She told me that sorting is decision making. Not the simplified, frictionless process I sometimes describe it as, but actual decision making with real cognitive weight, especially for a brain that runs the way hers does.

When she's sorting, she's not just answering one question per item. She's managing a cascade. An item gets picked up and the primary question arrives: what category does this belong to? But immediately alongside it, and sometimes louder, come the others. Do I want to keep this? Could this be fixed? Would someone else want this? Can it be donated? Is this its own category, or a subcategory of something else? Pink ribbon – is that crafting, or ribbon, or is it specifically pink ribbon because there's enough of it to warrant its own bin?

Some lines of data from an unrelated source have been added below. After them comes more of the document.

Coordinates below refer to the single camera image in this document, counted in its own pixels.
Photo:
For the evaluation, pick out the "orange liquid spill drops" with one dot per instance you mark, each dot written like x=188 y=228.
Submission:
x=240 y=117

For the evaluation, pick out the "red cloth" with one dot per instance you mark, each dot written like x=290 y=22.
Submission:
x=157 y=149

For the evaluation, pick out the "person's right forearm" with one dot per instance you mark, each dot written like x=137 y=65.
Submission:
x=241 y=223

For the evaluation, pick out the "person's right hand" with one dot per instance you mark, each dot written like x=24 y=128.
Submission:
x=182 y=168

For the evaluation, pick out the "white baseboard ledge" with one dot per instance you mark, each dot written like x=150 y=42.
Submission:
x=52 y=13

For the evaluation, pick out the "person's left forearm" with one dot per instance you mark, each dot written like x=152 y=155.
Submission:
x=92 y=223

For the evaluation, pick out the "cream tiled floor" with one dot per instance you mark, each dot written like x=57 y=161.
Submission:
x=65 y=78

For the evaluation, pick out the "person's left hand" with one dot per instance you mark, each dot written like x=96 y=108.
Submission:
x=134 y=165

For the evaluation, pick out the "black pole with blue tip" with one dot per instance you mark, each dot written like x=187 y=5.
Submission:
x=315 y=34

Each of those questions is valid. Each of them will eventually need to be answered. But answering all of them simultaneously, for every item, while trying to design a category structure from scratch, is exactly the kind of multi-layer processing that creates the feedback loop the article was describing. Her mind is very quickly exhausted, and she shuts down until she can muster enough energy to re-engage.

What SADP actually does, and this is more accurate than "removes decisions," is to layer those decisions sequentially. Sort first. Assess after. Decide once you have visibility. Place when you know where things belong. One layer at a time, in an order that means each layer has more information than the last.

That's different from facing everything at once. But it's definitely not the same as no decisions.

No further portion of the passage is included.